### WHAT THE TASK ASKS
Every line in the records below with the string "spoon" needs to be copied out.

### Items from a dataset
^^^^^^^^
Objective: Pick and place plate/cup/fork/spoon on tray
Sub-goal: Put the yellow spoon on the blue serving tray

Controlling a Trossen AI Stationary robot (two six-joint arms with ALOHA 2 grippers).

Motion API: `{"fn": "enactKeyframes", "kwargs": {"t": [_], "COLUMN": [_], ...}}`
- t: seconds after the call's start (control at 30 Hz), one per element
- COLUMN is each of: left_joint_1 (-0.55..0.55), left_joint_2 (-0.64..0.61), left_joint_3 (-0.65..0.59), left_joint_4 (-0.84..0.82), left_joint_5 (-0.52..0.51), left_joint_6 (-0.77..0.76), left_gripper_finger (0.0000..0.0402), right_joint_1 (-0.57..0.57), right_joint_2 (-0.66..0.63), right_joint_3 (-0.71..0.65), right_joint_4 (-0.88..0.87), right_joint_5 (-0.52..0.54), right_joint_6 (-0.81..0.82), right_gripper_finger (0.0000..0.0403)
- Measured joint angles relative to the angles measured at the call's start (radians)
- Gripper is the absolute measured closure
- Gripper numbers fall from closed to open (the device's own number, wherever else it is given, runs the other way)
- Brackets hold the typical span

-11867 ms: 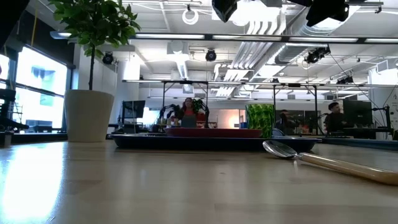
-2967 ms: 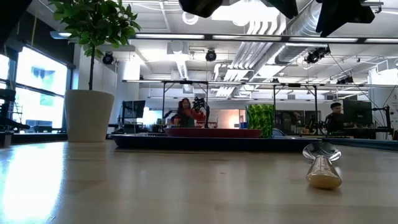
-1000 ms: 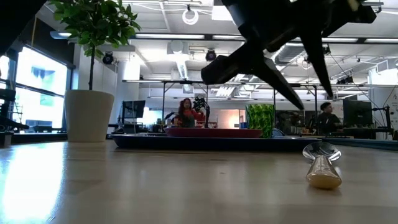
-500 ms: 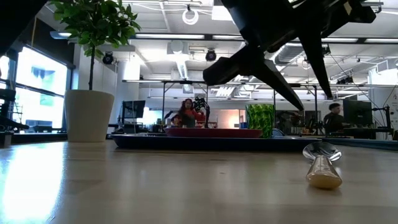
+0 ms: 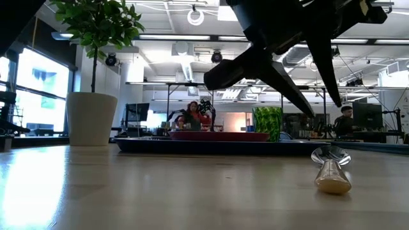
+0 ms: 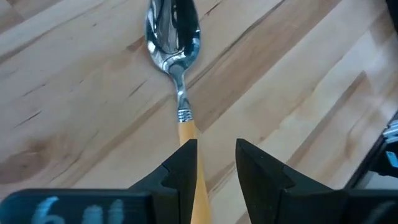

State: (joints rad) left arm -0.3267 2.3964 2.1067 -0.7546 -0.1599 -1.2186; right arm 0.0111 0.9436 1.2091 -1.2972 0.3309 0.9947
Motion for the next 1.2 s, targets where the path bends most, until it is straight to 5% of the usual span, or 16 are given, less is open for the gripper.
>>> {"fn": "enactKeyframes", "kwargs": {"t": [0.93,1.2], "left_joint_1": [0.027,0.043], "left_joint_2": [0.061,0.046], "left_joint_3": [0.0,0.0], "left_joint_4": [0.049,0.034], "left_joint_5": [0.069,0.133], "left_joint_6": [0.002,0.112], "left_gripper_finger": [0.0302,0.0302], "right_joint_1": [0.0,0.049], "right_joint_2": [0.034,0.032], "right_joint_3": [0.0,0.0], "right_joint_4": [-0.002,-0.023], "right_joint_5": [-0.001,-0.203], "right_joint_6": [-0.008,0.099], "right_gripper_finger": [0.0316,0.0316]}}
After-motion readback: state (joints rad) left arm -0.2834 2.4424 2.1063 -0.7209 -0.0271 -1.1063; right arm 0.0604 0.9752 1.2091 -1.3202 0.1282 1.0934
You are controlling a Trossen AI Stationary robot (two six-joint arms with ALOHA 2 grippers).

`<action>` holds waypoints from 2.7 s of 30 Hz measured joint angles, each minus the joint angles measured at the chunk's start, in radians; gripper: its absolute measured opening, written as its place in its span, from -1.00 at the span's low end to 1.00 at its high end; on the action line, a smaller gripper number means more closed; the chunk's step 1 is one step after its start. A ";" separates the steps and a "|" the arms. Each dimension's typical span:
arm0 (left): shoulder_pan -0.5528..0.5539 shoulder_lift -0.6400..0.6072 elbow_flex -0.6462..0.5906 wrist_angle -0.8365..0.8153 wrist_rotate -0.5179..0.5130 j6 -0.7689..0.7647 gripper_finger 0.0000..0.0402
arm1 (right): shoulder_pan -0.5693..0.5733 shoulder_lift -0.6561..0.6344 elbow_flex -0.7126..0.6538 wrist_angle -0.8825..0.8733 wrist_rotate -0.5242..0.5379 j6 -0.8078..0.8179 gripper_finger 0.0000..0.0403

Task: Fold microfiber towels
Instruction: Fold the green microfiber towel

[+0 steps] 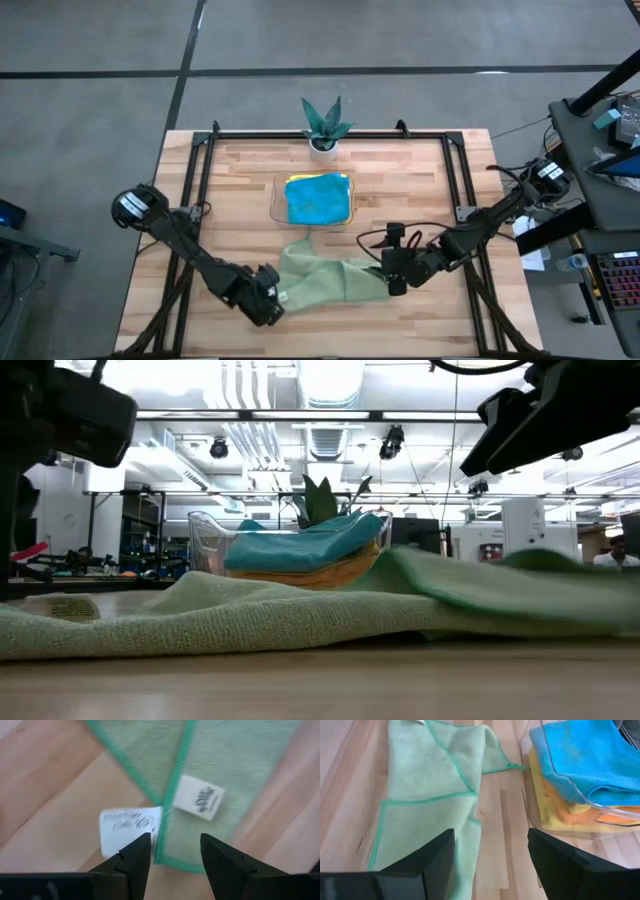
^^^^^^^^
### RESPONSE TO THE EXERCISE
Objective: Pick and place plate/cup/fork/spoon on tray
Sub-goal: Put the yellow spoon on the blue serving tray

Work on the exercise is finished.